You might file an RU-105, request for Termination. The RU-101 is used for change of address or of a party. It is seldom used now since the same info is in the heading of the RU-105 or RU-103 if there is a dispute.

Yes, the EE could request more services, but on the facts you have submitted would probably not be awarded any.

Things which might tip the scales in the EE's favor might be if the mod/alt work offered was not physically appropriate, or if it initially was and then was changed, e.g., to require more repetative lifting, bending, stooping, etc. Other possibilities might be a reduction in working hours so wages were no longer within 85%, or if the job site was changed so work was only being offered at a much longer commute from the EE's home.

Basically, it will boil down to whether or not suitable gainful employment was really being offered and did the EE leave for more attractive employment, or was the EE in effect forced to leave? Many times CAs are unaware of what the ER is doing, and, believe it or not, some ERs try to get the EE to exceed the work restrictions so they can somehow prove they shouldn't exist.

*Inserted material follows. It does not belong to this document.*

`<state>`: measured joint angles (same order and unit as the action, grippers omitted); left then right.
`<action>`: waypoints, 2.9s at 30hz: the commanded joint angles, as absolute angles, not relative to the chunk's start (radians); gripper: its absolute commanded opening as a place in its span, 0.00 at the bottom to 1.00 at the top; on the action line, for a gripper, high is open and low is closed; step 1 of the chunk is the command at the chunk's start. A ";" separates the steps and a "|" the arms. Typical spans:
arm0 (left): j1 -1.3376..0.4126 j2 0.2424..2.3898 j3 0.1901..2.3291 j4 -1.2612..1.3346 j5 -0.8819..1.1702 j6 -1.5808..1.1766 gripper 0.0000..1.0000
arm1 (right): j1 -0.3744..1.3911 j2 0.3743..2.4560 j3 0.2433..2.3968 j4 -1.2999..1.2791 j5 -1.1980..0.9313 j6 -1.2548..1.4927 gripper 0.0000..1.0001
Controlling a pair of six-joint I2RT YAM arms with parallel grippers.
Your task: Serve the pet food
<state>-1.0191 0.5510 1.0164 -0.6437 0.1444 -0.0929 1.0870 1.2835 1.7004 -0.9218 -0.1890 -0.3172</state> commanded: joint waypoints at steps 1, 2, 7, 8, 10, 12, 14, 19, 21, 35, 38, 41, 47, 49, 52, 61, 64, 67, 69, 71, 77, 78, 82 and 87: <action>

I have never understood the thought process. From the fact a doctor says someone SHOULD not do something, it simply does not follow that if the person is ordered to do it and they do and they do not get hurt that one time, the restriction should somehow be lifted or reduced. Often new injuries occur in these cases.

Good luck!

P.S. You might try a C&R and include as one of the things released, prospective VR, or do a separate RU-122 for a relatively nominal amount...if you are sure of the facts of the job the EE left.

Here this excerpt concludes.